TASK INSTRUCTIONS - Copy all the lines of the data that include the word "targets".

◇ ◇ ◇ ◇ ◇

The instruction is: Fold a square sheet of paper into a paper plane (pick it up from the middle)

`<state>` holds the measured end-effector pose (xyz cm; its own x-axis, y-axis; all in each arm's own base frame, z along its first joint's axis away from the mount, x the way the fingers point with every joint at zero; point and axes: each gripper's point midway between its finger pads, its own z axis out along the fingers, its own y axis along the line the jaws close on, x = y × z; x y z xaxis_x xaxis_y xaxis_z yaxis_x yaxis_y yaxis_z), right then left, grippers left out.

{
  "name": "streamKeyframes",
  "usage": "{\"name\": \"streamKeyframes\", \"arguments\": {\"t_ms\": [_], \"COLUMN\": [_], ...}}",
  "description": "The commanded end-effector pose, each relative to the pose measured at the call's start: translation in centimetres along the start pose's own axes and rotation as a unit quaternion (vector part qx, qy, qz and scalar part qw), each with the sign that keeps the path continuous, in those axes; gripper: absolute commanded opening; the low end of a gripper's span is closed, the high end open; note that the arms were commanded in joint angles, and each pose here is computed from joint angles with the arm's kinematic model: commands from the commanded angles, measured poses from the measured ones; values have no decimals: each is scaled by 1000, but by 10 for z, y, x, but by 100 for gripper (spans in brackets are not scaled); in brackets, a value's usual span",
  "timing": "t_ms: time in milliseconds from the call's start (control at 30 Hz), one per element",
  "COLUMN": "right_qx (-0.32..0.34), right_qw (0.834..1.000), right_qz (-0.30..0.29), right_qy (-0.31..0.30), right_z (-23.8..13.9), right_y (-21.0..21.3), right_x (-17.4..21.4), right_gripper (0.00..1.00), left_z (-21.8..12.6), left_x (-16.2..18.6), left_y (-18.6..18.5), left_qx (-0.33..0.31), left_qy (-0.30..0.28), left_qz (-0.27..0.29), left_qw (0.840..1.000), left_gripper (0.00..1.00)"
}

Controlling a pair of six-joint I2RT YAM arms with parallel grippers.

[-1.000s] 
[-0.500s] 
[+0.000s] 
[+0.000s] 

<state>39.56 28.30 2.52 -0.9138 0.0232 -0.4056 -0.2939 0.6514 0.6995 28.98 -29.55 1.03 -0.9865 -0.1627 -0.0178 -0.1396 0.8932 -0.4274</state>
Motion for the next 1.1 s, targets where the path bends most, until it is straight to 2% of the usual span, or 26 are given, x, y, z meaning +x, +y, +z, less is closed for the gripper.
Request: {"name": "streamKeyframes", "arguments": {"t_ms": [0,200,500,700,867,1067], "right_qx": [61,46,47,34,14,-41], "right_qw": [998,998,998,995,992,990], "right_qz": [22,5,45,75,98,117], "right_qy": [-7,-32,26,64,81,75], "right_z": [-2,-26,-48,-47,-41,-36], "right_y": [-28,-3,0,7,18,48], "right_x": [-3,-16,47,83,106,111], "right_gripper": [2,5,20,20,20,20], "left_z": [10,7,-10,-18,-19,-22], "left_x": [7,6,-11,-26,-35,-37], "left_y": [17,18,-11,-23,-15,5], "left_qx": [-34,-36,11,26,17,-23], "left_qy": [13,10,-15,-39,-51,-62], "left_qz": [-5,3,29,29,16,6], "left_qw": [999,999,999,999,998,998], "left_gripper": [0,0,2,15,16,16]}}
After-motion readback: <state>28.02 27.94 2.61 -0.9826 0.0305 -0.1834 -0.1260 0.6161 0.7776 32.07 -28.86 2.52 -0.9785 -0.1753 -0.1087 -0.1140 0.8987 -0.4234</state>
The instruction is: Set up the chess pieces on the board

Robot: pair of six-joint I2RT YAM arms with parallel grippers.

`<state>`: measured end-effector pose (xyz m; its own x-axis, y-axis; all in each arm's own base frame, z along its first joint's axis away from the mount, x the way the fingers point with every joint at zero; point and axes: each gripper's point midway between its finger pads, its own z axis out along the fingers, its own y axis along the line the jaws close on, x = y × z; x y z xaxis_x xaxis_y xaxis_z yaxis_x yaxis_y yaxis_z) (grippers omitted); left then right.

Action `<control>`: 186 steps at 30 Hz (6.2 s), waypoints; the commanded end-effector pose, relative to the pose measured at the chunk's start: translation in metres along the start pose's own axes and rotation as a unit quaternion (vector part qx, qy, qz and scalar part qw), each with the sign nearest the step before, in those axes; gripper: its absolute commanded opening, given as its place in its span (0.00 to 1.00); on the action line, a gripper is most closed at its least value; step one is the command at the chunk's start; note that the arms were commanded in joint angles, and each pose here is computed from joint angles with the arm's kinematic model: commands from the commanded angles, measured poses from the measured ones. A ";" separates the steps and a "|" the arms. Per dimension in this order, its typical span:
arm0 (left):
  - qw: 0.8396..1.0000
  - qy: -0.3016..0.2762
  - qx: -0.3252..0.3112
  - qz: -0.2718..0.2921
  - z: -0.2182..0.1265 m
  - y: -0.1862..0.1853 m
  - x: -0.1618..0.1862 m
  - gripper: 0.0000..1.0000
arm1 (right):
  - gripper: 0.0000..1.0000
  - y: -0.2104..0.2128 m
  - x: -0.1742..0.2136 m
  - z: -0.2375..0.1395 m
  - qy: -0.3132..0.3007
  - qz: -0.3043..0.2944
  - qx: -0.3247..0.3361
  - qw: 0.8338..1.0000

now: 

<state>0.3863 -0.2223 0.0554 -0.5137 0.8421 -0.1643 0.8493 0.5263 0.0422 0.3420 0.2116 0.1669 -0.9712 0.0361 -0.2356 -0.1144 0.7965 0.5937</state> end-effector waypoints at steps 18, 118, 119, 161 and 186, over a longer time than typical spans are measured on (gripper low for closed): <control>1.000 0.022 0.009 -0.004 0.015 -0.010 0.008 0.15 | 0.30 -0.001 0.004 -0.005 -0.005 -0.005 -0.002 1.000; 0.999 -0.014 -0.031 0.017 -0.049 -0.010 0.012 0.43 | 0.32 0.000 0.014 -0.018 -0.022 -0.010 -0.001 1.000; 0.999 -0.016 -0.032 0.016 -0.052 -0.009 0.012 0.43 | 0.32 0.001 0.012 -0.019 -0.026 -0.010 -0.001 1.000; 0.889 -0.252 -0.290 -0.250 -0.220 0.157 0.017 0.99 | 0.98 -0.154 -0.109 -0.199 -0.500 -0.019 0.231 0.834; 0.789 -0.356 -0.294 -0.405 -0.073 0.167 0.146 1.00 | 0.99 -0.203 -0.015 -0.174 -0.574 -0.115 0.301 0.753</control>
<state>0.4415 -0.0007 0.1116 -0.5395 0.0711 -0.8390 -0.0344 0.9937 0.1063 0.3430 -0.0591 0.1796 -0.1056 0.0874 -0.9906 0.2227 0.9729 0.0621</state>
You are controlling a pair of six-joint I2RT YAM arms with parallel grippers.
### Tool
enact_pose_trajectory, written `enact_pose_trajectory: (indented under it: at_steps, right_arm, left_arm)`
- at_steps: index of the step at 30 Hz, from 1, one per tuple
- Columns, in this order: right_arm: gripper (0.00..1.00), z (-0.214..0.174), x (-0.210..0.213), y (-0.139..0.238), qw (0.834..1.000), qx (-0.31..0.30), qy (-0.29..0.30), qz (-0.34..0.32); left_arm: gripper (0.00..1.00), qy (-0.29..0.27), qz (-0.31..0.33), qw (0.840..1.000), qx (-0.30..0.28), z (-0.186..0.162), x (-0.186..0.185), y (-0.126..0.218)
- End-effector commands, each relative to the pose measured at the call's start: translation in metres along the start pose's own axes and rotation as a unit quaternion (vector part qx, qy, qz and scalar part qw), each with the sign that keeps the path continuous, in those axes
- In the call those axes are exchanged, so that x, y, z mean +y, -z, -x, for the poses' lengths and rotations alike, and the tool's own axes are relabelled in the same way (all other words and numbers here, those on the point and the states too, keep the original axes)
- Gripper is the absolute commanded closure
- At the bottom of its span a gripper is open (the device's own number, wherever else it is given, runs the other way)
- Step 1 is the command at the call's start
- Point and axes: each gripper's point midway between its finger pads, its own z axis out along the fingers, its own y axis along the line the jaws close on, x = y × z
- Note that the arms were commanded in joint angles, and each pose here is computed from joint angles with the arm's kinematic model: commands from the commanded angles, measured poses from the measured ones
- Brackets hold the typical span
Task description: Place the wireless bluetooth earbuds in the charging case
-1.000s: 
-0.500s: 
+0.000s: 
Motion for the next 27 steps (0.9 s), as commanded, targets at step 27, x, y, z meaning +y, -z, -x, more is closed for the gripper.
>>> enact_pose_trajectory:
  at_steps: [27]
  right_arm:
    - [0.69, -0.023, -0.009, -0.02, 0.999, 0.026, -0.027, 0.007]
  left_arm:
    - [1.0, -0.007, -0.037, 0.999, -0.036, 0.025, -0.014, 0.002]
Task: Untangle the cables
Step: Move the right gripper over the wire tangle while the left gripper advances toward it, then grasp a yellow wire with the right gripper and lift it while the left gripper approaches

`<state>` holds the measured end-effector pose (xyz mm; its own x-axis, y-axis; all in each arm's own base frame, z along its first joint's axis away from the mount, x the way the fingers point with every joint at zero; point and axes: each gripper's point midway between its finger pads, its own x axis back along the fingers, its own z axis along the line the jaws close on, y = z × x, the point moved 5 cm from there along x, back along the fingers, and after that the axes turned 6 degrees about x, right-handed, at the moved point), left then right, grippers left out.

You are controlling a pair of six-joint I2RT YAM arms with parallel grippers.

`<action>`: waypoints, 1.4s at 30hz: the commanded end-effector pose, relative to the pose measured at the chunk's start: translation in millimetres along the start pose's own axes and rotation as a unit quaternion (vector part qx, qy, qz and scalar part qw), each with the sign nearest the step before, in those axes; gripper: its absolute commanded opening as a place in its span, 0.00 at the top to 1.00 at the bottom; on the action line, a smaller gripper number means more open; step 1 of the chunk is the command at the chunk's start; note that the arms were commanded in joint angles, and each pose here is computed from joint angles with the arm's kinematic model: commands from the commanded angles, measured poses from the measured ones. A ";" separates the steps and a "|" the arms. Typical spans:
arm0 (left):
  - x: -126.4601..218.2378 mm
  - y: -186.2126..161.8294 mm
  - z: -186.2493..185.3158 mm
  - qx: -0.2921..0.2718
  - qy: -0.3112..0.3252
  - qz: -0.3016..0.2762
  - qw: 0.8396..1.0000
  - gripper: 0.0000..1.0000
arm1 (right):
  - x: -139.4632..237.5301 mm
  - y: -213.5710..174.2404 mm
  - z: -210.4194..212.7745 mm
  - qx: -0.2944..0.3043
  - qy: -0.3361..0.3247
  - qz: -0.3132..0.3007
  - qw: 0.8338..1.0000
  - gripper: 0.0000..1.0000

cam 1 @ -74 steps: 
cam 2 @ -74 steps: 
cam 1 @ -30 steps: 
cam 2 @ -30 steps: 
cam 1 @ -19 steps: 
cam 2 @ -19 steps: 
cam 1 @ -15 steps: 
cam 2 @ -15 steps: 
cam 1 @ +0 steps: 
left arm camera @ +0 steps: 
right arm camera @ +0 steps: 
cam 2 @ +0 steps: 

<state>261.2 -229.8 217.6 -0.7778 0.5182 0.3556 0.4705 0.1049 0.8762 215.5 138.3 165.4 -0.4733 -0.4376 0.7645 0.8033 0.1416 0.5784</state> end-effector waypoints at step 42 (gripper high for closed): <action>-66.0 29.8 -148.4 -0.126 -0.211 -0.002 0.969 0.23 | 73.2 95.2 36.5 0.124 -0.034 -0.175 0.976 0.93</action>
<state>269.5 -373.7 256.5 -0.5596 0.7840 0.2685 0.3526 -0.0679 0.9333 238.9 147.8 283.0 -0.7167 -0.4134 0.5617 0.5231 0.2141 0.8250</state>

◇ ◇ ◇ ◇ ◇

SOLUTION FOR THIS TASK -
Motion for the next 1.1 s, targets where the path bends most, until it is straight to 2% of the usual span, or 26 are given, x, y, z meaning +x, +y, +z, less is closed for the gripper.
Motion for the next 27 steps (0.9 s), as commanded, targets at step 27, x, y, z meaning +y, -z, -x, more is closed for the gripper.

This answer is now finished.